## Brief
What you return must be the lines of the data that hold the word "floor".

## Task inputs
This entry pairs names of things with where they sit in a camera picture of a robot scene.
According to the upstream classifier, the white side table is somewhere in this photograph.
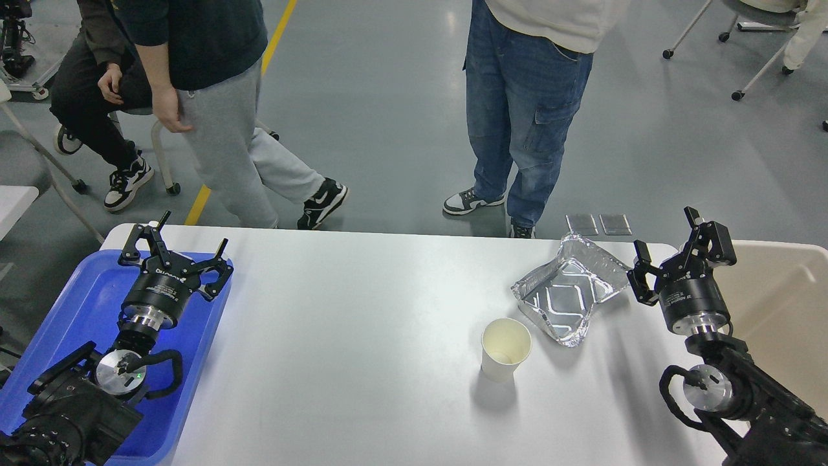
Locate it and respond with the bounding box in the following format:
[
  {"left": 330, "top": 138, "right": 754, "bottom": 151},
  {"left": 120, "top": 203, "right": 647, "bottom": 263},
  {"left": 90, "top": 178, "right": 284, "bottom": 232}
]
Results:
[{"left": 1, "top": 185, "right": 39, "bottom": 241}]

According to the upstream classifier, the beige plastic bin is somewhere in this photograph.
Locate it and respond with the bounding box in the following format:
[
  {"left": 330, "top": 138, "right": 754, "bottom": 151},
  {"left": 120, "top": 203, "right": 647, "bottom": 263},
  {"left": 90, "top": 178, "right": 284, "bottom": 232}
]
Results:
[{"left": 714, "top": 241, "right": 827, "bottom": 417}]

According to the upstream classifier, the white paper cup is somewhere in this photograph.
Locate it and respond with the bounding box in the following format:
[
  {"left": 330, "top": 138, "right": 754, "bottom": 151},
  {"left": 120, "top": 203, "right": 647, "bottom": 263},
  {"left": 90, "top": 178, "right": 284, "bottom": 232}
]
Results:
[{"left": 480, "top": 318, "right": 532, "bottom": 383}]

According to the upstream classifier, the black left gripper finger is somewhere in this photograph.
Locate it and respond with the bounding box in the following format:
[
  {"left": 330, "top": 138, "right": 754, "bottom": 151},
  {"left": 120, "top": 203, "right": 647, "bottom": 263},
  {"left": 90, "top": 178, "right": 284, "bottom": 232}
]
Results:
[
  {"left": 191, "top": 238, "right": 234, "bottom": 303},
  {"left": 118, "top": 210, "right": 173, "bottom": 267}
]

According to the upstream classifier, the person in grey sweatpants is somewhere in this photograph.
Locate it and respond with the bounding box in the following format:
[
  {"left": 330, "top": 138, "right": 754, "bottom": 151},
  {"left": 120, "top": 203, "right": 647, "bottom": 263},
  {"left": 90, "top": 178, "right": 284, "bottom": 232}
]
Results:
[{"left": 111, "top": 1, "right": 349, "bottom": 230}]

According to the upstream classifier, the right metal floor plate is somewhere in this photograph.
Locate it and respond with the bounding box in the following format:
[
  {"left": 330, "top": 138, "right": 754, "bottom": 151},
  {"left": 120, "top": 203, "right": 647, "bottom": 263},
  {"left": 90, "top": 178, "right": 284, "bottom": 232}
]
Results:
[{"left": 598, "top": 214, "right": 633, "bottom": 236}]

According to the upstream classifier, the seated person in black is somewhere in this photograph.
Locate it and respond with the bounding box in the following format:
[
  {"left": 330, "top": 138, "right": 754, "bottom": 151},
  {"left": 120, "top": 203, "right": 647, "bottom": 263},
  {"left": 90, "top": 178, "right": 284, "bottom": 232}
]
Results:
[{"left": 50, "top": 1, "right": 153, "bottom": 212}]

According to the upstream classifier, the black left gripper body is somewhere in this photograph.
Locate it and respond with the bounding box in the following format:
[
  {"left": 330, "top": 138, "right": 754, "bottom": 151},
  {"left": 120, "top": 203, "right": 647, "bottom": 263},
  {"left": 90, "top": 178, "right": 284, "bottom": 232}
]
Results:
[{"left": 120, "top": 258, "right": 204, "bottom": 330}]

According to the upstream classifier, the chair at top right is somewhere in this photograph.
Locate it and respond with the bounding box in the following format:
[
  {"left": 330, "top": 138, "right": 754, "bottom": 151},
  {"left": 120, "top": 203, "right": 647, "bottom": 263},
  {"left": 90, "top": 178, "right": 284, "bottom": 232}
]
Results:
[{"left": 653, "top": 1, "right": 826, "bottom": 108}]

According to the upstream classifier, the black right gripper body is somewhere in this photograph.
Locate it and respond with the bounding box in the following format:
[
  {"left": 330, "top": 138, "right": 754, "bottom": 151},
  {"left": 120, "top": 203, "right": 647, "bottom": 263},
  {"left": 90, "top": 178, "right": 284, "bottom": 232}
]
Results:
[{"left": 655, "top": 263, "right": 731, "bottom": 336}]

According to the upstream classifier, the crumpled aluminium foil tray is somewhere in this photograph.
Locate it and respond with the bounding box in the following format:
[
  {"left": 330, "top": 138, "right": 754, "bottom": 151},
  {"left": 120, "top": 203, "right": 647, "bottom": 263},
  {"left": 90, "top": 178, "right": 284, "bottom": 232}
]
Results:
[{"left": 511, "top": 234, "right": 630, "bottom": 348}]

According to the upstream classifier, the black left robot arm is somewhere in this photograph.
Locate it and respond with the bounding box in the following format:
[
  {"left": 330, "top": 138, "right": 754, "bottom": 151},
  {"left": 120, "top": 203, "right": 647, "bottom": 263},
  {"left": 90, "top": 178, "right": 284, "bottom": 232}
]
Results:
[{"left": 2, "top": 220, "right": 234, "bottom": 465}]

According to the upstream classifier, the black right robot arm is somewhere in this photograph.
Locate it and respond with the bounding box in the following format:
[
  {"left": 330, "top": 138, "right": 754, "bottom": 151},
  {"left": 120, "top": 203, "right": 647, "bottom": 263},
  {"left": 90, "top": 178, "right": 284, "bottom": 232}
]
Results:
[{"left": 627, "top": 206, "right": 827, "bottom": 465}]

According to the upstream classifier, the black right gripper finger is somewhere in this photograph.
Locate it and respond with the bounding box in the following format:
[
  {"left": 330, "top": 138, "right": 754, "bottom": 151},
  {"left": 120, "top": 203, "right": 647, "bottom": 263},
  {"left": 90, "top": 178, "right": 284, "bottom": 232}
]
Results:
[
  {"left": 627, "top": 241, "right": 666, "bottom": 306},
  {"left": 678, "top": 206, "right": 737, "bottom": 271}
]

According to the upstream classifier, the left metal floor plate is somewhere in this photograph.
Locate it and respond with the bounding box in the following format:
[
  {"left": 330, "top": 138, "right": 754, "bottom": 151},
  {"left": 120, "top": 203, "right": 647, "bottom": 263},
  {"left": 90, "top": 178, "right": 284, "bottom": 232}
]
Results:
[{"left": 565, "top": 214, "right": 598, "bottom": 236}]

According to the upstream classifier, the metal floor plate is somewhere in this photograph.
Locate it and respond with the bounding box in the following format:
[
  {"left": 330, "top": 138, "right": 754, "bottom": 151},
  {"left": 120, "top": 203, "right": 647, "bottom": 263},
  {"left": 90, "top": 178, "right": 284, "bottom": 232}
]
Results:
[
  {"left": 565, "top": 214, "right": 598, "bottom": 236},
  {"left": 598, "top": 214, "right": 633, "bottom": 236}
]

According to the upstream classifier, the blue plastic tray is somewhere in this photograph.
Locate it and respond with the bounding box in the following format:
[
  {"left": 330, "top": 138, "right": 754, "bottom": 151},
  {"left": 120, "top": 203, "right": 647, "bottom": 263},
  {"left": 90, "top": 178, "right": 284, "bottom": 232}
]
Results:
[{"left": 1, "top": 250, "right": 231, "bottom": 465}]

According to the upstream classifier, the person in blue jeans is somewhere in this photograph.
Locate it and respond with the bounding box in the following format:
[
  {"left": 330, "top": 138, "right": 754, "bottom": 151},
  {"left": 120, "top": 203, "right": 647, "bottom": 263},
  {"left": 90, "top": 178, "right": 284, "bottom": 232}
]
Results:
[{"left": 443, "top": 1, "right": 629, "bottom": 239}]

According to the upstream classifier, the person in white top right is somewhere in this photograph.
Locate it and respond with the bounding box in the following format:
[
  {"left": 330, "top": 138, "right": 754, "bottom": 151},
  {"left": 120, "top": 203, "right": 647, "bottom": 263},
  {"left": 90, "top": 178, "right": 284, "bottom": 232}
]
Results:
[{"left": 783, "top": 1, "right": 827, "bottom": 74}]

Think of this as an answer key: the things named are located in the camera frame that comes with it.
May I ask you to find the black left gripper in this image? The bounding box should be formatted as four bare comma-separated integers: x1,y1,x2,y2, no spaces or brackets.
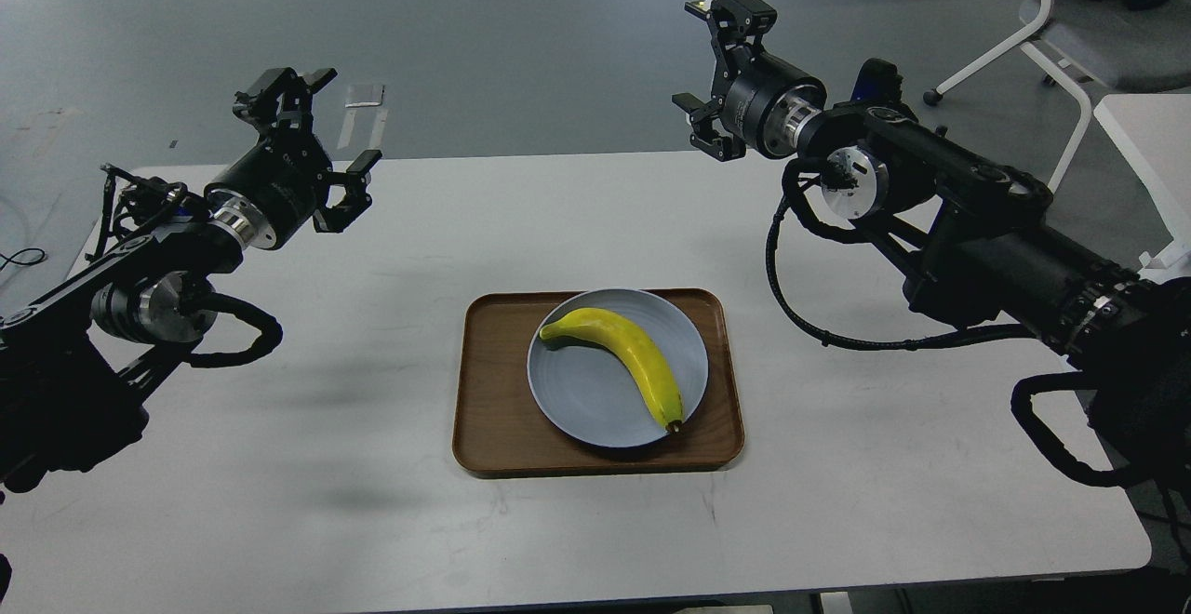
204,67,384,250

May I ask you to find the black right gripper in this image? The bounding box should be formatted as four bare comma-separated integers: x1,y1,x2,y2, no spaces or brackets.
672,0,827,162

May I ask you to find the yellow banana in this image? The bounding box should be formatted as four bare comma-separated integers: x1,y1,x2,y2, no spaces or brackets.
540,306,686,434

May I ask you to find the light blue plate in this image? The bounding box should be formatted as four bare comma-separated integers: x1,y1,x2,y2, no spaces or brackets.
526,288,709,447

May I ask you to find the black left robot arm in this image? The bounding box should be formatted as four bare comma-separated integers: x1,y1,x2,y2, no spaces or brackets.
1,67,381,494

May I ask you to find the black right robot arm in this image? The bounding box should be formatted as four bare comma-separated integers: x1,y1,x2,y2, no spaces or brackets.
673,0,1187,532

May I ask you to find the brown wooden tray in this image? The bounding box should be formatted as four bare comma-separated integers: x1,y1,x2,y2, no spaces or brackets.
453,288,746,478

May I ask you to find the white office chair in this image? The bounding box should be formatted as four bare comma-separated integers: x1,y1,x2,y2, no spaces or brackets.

## Response to this task
According to the upstream classifier, the right metal floor plate is somewhere in this photograph.
According to the upstream classifier, the left metal floor plate is somewhere in this photograph.
According to the upstream classifier, the metal floor plate is somewhere in this photograph.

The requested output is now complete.